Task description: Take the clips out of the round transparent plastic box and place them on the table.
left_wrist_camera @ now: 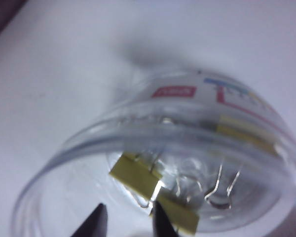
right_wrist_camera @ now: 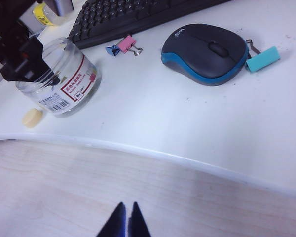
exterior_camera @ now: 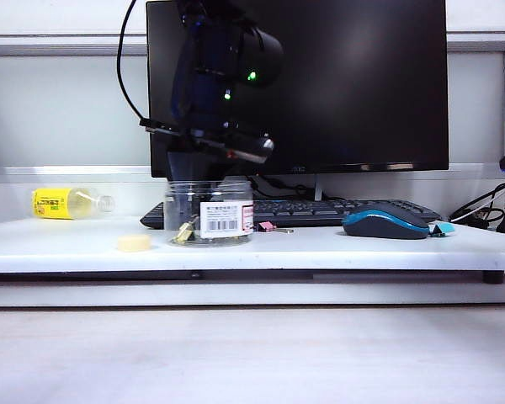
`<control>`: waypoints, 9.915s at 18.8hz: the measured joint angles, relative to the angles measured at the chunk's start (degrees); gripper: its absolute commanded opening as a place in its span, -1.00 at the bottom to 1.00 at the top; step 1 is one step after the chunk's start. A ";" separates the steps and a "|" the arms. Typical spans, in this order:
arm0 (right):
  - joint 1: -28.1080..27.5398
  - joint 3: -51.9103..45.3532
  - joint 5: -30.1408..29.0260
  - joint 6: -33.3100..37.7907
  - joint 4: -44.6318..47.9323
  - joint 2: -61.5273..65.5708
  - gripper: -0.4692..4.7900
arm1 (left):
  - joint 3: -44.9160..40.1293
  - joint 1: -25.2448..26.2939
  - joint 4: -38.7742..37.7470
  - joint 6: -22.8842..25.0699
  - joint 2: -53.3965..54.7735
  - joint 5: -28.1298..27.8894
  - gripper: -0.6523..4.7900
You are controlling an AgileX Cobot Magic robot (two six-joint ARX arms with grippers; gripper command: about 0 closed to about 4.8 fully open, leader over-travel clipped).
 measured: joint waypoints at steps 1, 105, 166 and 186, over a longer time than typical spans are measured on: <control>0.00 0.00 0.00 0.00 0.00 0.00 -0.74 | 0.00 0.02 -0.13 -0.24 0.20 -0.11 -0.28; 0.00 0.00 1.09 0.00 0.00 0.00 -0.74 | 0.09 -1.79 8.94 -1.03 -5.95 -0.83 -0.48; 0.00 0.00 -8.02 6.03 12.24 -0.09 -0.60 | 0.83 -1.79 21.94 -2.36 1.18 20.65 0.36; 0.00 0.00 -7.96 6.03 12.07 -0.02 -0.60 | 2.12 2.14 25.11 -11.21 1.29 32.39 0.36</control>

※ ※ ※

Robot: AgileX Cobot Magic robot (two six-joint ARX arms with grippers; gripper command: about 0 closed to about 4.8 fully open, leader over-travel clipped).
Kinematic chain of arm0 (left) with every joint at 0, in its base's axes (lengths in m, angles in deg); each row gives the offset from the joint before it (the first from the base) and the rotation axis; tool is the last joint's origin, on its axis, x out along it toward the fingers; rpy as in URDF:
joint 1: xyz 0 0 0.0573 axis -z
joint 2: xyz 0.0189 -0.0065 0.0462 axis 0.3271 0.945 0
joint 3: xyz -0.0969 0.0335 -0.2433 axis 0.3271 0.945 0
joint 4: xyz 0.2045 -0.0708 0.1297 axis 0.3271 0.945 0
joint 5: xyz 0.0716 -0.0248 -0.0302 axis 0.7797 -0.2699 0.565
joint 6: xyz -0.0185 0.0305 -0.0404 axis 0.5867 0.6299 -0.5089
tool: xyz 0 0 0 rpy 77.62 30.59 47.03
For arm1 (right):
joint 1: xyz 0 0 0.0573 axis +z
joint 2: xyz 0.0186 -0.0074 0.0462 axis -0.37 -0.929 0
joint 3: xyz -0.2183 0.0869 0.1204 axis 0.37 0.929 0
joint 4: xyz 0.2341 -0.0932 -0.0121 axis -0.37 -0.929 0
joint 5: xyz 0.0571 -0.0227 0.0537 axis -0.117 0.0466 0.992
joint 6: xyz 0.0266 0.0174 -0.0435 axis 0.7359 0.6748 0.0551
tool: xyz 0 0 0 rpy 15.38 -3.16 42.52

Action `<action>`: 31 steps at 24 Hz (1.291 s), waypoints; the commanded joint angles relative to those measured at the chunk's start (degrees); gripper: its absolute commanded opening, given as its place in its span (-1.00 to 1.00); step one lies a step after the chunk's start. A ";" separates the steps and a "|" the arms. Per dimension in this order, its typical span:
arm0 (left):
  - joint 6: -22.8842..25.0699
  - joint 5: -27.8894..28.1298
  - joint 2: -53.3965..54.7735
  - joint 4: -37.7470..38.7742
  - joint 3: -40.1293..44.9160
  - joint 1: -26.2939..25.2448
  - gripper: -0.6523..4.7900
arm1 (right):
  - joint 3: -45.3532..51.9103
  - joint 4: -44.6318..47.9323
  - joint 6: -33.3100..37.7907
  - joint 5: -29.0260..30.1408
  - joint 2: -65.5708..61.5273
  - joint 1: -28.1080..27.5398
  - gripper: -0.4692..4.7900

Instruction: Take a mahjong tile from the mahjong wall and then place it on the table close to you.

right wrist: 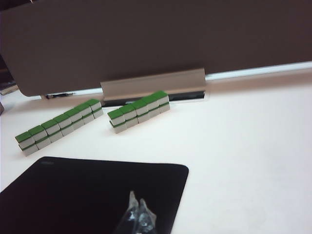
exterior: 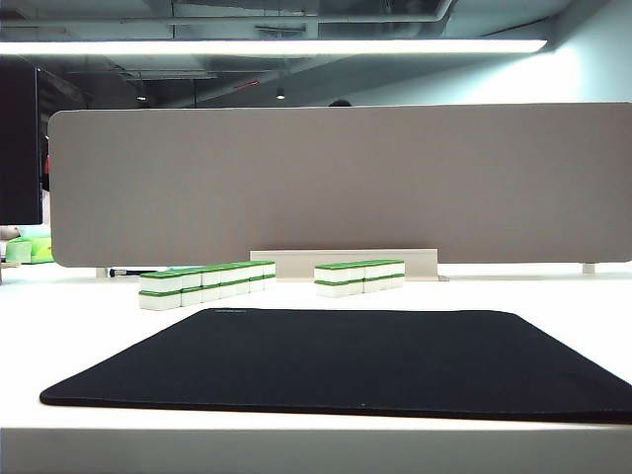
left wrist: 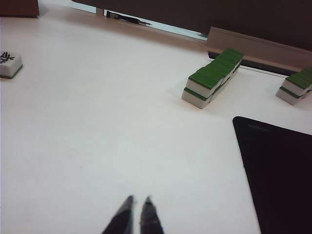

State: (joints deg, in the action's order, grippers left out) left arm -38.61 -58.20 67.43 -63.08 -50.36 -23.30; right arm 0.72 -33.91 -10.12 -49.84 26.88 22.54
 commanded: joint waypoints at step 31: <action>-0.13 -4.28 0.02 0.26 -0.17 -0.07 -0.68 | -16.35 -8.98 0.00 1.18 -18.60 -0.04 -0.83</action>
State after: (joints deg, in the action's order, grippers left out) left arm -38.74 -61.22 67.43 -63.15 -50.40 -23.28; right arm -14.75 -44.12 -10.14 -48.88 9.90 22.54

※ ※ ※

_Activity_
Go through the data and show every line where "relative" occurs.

_Answer space_
`<control>`: waypoints, 9.915s at 18.8hz: the measured joint angles, relative to the angles measured at the chunk's start (degrees); gripper: its absolute commanded opening as a place in its span, -1.00 at the bottom to 1.00 at the top; step 1 is one step after the chunk's start. A ";" separates the steps and a "|" the arms. Typical spans, in this order:
Action `<action>`: 31 steps at 24 Hz (1.291 s), waypoints; the commanded joint angles relative to those measured at the chunk's start (degrees); gripper: its absolute commanded opening, given as its place in its span (-1.00 to 1.00); step one lies a step after the chunk's start. A ";" separates the steps and a "|" the arms. Per dimension in this order, its typical span:

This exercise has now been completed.